Problem: Every record below is to be copied exactly, with its images omitted.

START The data

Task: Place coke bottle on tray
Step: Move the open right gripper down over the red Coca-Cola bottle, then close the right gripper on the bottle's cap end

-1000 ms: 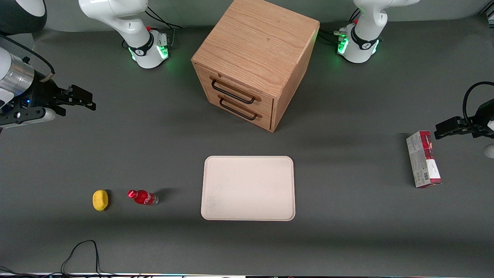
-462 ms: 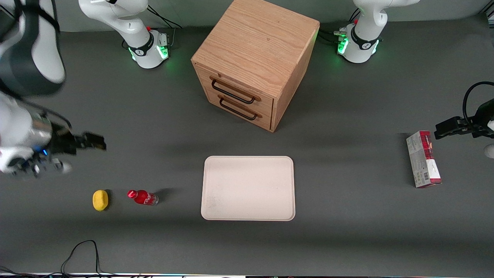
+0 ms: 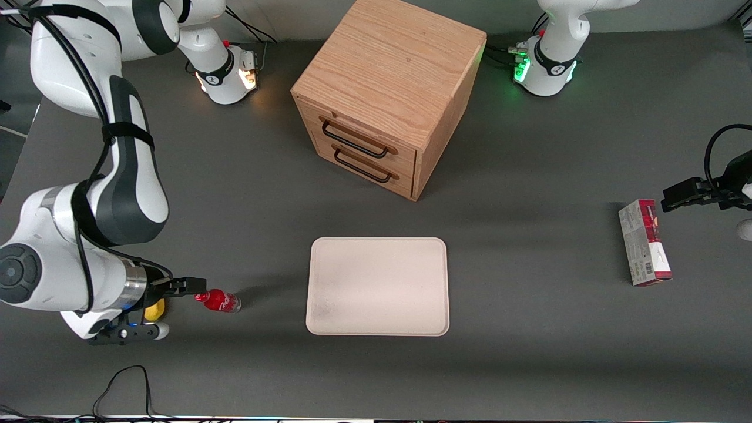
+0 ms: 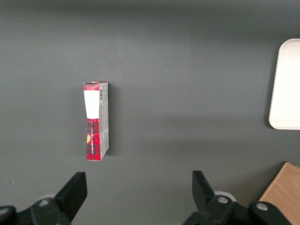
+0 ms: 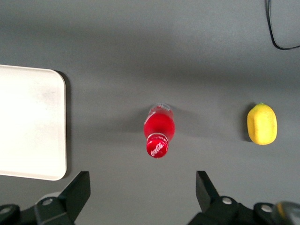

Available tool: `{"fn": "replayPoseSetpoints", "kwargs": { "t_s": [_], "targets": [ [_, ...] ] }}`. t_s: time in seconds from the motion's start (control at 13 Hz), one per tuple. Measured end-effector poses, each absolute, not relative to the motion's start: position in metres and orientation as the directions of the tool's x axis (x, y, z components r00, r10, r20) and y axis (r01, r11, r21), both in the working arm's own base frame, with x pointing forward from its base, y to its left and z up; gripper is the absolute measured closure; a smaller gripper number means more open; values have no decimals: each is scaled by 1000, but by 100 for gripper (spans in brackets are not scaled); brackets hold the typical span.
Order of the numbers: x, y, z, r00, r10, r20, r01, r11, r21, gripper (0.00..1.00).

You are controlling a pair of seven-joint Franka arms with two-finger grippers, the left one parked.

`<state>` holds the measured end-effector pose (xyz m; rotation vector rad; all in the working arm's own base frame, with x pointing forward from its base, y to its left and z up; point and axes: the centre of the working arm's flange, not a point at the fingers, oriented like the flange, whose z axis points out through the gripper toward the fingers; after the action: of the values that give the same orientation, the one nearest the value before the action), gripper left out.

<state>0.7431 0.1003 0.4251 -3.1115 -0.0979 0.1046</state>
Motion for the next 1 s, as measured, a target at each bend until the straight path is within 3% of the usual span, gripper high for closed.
{"fn": "replayPoseSetpoints", "kwargs": {
  "t_s": [0.38, 1.0],
  "targets": [
    [744, 105, 412, 995, 68, -70, 66, -997, -29, 0],
    [748, 101, 344, 998, 58, -33, 57, -998, -20, 0]
  ]
}}
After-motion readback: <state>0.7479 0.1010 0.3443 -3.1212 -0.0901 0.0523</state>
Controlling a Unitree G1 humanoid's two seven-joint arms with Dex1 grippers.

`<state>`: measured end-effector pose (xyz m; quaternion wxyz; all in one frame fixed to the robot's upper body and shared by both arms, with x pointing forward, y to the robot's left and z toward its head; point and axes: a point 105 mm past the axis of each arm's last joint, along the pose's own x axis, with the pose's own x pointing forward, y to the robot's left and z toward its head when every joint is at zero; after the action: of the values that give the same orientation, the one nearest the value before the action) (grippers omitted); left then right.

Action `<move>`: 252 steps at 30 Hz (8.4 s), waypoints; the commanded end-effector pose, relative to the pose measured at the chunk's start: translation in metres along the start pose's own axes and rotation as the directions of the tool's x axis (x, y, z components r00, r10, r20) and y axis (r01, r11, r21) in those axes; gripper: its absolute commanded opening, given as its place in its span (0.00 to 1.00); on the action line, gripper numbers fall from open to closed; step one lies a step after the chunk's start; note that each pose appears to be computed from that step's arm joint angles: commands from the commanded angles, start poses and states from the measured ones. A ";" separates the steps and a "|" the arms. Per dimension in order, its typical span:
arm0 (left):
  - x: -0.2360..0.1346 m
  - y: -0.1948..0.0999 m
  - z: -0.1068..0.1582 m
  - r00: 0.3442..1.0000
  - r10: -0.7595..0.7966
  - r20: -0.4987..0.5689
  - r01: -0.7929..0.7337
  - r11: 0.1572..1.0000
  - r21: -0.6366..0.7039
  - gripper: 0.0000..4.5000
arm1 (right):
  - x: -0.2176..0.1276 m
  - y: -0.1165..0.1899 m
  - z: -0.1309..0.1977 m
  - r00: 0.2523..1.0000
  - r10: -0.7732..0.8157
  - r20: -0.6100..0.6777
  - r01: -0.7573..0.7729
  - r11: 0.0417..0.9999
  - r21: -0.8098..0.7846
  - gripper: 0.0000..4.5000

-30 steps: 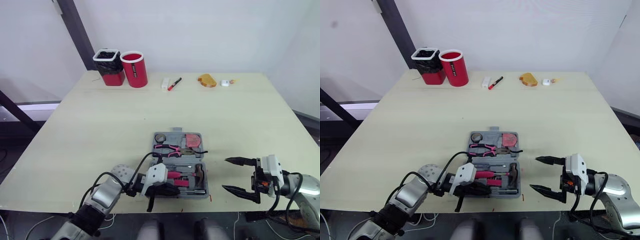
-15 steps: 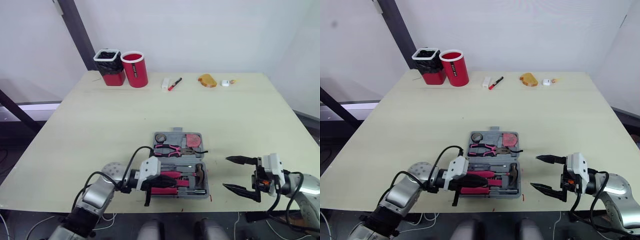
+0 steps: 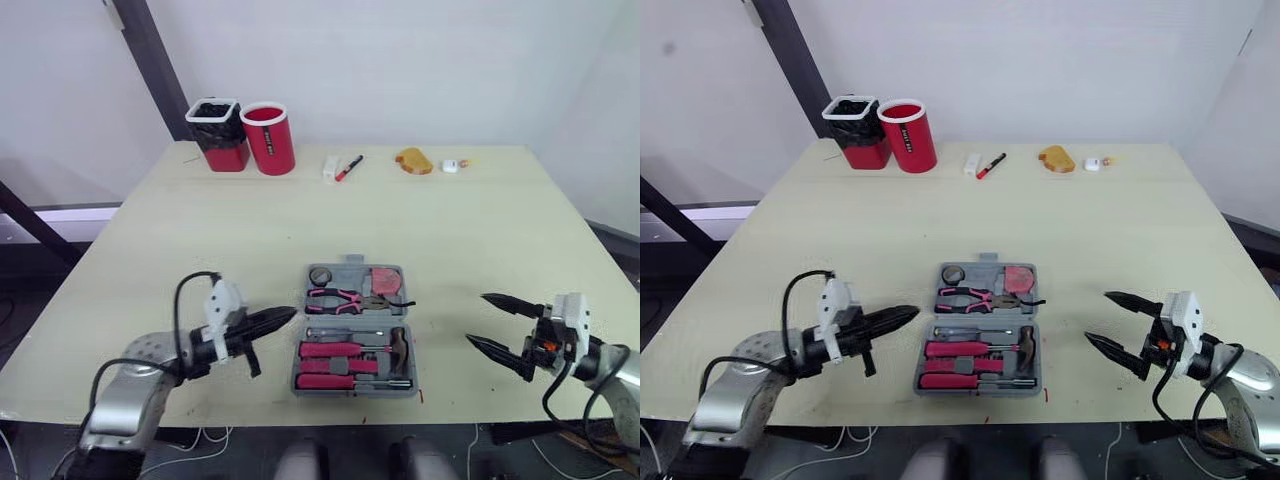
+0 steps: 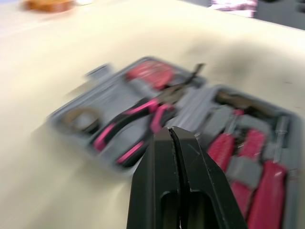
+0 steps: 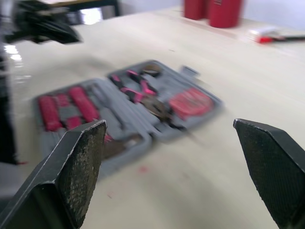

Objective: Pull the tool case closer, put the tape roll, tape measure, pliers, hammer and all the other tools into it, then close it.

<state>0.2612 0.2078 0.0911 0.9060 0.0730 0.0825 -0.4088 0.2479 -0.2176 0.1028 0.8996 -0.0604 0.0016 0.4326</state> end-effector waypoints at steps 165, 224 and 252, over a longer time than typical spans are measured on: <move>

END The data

Solution for this problem:
Task: Place coke bottle on tray
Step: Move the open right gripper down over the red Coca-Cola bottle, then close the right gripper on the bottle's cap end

-1000 ms: 
-462 ms: 
+0 ms: 
+0 ms: 
+0 ms: 

Available tool: `{"fn": "replayPoseSetpoints", "kwargs": { "t_s": [_], "targets": [ [_, ...] ] }}`. t_s: time in seconds from the motion's start (control at 13 Hz), one per tuple. Measured end-effector poses, each absolute, not relative to the motion's start: position in metres and orientation as the directions of the tool's x axis (x, y, z components r00, r10, r20) and y axis (r01, r11, r21), both in the working arm's own base frame, with x pointing forward from its base, y to its left and z up; gripper is the absolute measured closure; a smaller gripper number means more open; values have no decimals: each is scaled by 1000, but by 100 for gripper (spans in brackets are not scaled); brackets hold the typical span.
Order of the numbers: x, y, z, r00, r10, r20, r01, r11, r21, gripper (0.00..1.00).

You are controlling a pair of seven-joint Franka arms with two-finger grippers, the left one parked.

`<state>` holds the measured end-effector pose (xyz m; rotation vector rad; all in the working arm's own base frame, with x pointing forward from its base, y to its left and z up; point and axes: the centre of the working arm's flange, not a point at the fingers, oriented like the flange, whose z axis points out through the gripper toward the fingers; after the action: of the values that give the same orientation, the one nearest the value before the action), gripper left out.

<state>0.7431 0.1003 0.4251 -3.1115 -0.0979 0.1046</state>
Motion for the next 1 s, as measured, a target at each bend until the straight path is within 3% of the usual span, gripper high for closed.
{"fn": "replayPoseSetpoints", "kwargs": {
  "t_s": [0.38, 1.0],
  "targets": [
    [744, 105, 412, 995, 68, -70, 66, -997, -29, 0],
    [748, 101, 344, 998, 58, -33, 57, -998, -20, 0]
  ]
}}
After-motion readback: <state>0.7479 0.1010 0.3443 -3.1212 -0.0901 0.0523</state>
Controlling a Unitree G1 humanoid's two seven-joint arms with Dex1 grippers.

`<state>`: measured end-effector pose (xyz m; quaternion wxyz; all in one frame fixed to the robot's upper body and shared by both arms, with x pointing forward, y to the robot's left and z toward its head; point and axes: a point 105 mm past the axis of each arm's last joint, along the pose's own x axis, with the pose's own x pointing forward, y to the robot's left and z toward its head when every joint is at zero; after the action: of the values that give the same orientation, the one nearest the value before the action) (grippers omitted); left then right.

Action `<move>`: 252 steps at 30 Hz (8.4 s), waypoints; the commanded end-effector pose, relative to the pose measured at the chunk's start: translation in metres along the start pose's own axes and rotation as the directions of the tool's x axis (x, y, z components r00, r10, r20) and y axis (r01, r11, r21) in those axes; gripper: its absolute commanded opening, given as its place in its span (0.00 to 1.00); on the action line, gripper numbers fall from open to closed; step one lies a step after the chunk's start; note that each pose appears to be computed from that step's arm joint angles: commands from the commanded angles, start poses and states from the measured ones. A ";" separates the steps and a "|" the arms. Per dimension in order, its typical span:
arm0 (left):
  - x: -0.2360..0.1346 m
  - y: -0.1948..0.0999 m
  - z: -0.1068..0.1582 m
  - r00: 0.3442..1.0000
  - r10: -0.7595..0.7966
  - r20: -0.4987..0.5689
  - r01: -0.7929..0.7337
  - r11: 0.1572..1.0000
  - r21: -0.6366..0.7039
  - gripper: 0.0000..4.5000
arm1 (right):
  - x: -0.2176..0.1276 m
  - y: -0.1165..0.1899 m
  - z: -0.1309..0.1977 m
  - r00: 0.2523..1.0000
  - r10: -0.7732..0.8157
  - r20: -0.6100..0.6777
  - r01: -0.7573..0.7729
  - r11: 0.0417..0.9999
  - r21: -0.8098..0.7846
  - gripper: 0.0000..4.5000

-30 steps: 
-15 steps: 
+0 steps: 
+0 steps: 
+0 steps: 

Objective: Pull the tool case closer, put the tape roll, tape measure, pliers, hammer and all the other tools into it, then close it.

<state>0.2612 0.2078 0.0911 0.9060 0.0730 0.0825 -0.4088 0.2479 -0.2176 0.1028 0.8996 -0.0604 0.0016 0.4326</state> end-effector waypoints at steps 165, 224 and 252, over a longer time than typical spans are measured on: <move>

What came before is the complete response.